As it is, Kapolei Elementary is operating above its 1,100-student capacity by about 100 students and is short about six or seven classrooms, Miyamura said.

To compensate, he said, teachers float from room to room, and some conduct classes in a library workroom and dressing rooms in the cafeteria. "We're using every space," he said.

"If the funding doesn't come through, and personnel for multitrack is not funded, then we cannot implement it," he said.

State Schools Superintendent Patricia Hamamoto said if the department does not get the funding, it would affect the existing multitrack schools as well as the ones that are scheduled to come on line in the next school year. The lack of funding, she said, could mean going from four tracks to two or three.

"Our first priority would be to make sure those funds are restored," she said.

The department can still make its case to lawmakers, who draw up the budget.

Kim Murakawa, press secretary to the governor, said that after the economic impact of Sept. 11, the governor imposed strict guidelines for departments in their supplemental budget requests, giving priority to items such as health and safety and court-ordered services.

But, she said, the Department of Education has lump-sum budgeting and has "virtual autonomy" over budget items.

"If the Board (of Education) and department feel it's a priority, they have the flexibility to fund it," she said.

At Holomua Elementary School, Principal Norman Pang said if it were not for multitracking, his school would need 13 portable classrooms at an average cost of $110,000 each.

"That's how much we're saving the state," he said.

If the lack of funding means the school would have to revert to a single track, he said, "The bottom line is, there's no way we can handle (it) except to have large class sizes," meaning some teachers would double up and oversee a class of 40 students.

"But 40 students in one class is not good," he said. "The kids would not learn."

Principal Roger Kim at Mililani Middle School said his school has been operating on multitrack for four years.

"It has proven its worth here," he said.

Kim said he was happy to hear the department would work to maintain the funds. He said the school has "kicked around a lot of possibilities as far as how we're going to continue and handle the increasing enrollment," which is projected to hit 1,970 in 2003-2004 from 1,830 currently.

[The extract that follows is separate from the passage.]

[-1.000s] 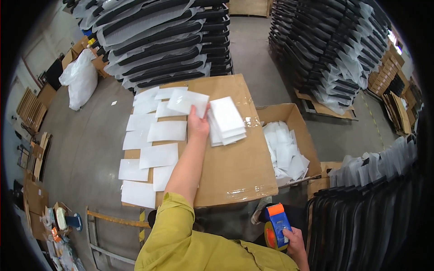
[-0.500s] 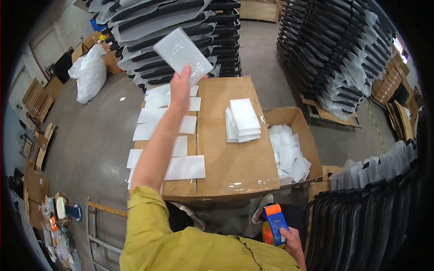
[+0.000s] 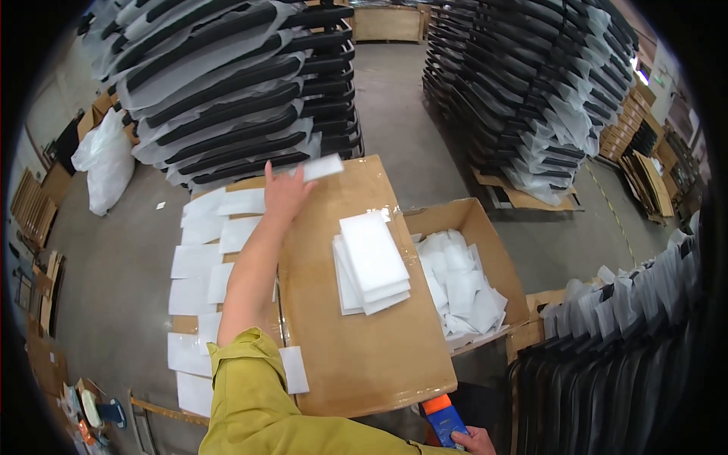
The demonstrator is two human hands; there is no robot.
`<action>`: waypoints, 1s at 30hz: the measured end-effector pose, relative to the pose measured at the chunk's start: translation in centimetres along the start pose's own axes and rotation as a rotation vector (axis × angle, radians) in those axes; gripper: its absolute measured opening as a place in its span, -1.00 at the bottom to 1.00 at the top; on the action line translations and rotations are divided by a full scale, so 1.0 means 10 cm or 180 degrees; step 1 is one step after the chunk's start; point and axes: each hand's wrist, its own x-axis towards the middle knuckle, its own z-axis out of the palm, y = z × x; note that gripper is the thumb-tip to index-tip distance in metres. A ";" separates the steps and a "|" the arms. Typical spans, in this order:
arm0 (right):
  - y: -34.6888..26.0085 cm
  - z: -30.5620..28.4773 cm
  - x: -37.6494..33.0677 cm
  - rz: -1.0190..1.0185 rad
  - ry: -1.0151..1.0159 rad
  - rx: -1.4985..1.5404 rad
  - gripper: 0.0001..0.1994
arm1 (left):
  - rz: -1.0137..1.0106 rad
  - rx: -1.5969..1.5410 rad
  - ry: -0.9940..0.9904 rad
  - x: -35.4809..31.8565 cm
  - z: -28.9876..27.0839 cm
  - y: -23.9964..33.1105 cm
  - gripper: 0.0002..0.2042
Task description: Applying foam padding to a cardboard box using a hand-held tape dispenser.
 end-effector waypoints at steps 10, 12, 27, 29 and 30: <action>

Parent Allison Aquino-Arcio remembers when overcrowding at Kapolei Elementary meant her son Zachary did not have a desk to study on.

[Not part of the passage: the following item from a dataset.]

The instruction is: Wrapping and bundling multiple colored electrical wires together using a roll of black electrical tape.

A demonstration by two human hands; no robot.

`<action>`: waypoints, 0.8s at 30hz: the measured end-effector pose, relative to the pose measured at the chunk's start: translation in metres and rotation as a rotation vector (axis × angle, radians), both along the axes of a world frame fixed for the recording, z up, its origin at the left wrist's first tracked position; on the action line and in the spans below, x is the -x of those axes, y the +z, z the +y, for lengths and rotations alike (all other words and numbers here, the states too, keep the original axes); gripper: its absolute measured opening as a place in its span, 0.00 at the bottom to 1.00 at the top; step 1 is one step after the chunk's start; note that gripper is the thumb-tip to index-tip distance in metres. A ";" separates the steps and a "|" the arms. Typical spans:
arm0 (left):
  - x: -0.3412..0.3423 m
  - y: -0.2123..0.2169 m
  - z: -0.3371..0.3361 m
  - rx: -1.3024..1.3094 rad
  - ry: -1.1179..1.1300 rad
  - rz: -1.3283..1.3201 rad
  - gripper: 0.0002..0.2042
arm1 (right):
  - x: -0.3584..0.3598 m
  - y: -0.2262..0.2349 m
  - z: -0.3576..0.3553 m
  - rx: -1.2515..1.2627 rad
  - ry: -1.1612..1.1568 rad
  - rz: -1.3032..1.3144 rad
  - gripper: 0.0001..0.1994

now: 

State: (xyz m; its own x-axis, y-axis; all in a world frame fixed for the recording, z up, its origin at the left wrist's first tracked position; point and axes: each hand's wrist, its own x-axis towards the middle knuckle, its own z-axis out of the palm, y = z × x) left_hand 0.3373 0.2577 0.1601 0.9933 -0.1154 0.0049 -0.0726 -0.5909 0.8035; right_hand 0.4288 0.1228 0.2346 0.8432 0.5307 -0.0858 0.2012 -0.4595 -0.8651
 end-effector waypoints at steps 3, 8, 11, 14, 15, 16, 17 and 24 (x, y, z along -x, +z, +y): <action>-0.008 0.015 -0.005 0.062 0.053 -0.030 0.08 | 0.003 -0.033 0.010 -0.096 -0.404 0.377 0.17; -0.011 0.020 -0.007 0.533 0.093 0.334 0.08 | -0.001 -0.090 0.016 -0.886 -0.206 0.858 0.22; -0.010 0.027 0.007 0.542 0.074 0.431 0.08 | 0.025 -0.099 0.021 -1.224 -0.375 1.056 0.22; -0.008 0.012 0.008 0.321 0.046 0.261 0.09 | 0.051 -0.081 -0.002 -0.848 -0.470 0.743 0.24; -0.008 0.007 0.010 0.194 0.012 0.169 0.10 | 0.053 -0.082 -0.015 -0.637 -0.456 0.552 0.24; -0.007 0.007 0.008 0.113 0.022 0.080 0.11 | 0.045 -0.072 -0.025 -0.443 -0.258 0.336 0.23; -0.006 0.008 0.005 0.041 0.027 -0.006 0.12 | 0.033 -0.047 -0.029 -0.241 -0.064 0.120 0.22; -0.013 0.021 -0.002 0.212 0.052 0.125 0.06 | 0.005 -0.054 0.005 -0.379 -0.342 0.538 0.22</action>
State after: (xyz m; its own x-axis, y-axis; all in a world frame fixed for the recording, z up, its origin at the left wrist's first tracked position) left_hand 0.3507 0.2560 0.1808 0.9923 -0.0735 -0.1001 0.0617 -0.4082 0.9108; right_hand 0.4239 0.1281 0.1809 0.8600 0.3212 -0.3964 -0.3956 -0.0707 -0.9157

"There were times when he had to do his work on the ground," said Aquino-Arcio, who works at the school as a parent facilitator.

The school alleviated that problem by adding portables, she said, but "we're still growing, so that problem is going to happen again."

As it is, she said, her daughter, Lauren, a kindergartner, eats lunch at 10:30 in the morning because the cafeteria has to feed about 1,200 students in three shifts.

Aquino-Arcio's two children are scheduled to be on the "green track" next year, and she has already begun preparing for vacation and child care around their tracks.

"I'm all for multitrack because another alternative would be busing some of the kids to other schools, and that would break the community up even more," she said.


Star-Bulletin reporter Crystal Kua contributed to this report.